* Collected material *
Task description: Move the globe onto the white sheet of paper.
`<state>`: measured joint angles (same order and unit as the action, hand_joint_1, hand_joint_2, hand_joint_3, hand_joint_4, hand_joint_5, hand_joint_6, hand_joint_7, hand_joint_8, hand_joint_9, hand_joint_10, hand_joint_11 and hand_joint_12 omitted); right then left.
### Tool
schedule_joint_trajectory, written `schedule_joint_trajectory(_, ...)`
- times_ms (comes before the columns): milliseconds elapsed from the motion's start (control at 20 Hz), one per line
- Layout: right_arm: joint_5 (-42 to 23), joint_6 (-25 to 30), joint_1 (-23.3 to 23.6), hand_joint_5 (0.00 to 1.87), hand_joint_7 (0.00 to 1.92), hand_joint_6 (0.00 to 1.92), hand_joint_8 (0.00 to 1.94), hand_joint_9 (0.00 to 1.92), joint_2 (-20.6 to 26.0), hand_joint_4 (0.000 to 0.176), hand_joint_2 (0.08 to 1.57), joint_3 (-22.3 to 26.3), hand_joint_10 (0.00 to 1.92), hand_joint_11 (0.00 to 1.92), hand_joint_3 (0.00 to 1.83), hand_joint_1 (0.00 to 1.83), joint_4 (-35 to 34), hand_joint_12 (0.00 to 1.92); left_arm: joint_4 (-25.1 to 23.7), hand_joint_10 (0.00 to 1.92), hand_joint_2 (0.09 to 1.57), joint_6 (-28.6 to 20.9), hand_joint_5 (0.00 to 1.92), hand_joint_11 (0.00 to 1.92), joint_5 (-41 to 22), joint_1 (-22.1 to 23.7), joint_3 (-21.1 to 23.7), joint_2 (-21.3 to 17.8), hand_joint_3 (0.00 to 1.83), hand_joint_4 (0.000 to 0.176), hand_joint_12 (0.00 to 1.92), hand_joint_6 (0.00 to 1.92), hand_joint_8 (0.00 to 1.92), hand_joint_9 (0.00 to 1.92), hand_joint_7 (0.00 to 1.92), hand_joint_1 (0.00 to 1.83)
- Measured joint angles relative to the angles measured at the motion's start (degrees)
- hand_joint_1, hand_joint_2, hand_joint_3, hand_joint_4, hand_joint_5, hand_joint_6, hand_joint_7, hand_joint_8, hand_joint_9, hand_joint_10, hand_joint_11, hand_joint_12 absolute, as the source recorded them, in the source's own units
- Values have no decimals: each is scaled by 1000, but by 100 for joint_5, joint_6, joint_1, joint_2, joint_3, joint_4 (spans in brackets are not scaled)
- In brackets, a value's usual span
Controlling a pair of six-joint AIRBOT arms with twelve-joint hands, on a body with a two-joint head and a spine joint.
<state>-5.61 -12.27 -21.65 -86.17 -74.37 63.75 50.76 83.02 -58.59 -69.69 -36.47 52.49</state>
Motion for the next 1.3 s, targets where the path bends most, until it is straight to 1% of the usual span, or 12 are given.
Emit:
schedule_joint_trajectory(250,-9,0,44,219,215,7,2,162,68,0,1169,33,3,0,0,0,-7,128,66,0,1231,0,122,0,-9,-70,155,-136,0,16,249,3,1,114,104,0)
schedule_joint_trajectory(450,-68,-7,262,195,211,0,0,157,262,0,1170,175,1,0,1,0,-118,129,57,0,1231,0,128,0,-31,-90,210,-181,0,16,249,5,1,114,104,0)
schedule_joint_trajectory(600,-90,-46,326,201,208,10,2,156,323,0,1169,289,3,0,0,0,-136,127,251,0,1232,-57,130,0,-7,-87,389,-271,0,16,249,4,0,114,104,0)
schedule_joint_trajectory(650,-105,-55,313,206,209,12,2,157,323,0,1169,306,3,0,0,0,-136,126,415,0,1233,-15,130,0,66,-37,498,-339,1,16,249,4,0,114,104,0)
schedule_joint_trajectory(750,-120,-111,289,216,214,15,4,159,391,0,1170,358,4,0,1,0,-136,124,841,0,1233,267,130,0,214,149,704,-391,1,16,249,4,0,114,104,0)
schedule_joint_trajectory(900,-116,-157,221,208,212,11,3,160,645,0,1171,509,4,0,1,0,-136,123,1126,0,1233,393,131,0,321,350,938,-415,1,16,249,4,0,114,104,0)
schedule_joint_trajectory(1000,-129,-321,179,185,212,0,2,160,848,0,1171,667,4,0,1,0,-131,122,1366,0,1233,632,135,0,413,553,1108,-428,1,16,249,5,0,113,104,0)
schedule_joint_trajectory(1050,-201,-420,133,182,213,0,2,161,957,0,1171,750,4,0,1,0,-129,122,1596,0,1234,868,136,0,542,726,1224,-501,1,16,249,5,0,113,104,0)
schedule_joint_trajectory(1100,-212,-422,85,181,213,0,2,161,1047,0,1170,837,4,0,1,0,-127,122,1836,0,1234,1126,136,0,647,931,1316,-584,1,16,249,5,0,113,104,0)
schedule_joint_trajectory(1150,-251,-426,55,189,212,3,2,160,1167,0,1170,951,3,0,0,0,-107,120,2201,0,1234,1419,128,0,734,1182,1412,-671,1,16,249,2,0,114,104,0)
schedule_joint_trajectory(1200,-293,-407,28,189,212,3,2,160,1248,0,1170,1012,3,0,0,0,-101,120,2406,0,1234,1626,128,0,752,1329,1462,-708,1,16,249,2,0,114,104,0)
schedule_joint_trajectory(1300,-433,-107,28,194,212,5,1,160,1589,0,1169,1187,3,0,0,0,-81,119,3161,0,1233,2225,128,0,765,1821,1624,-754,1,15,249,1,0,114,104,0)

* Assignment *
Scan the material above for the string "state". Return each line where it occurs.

* Written reply *
`<state>`: measured joint angles (same order and unit as the action, hand_joint_1, hand_joint_2, hand_joint_3, hand_joint_4, hand_joint_5, hand_joint_6, hand_joint_7, hand_joint_8, hand_joint_9, hand_joint_10, hand_joint_11 and hand_joint_12 omitted); right then left.
<state>-5.61 -12.27 -21.65 -86.17 -74.37 63.75 50.76 83.02 -58.59 -69.69 -36.47 52.49</state>

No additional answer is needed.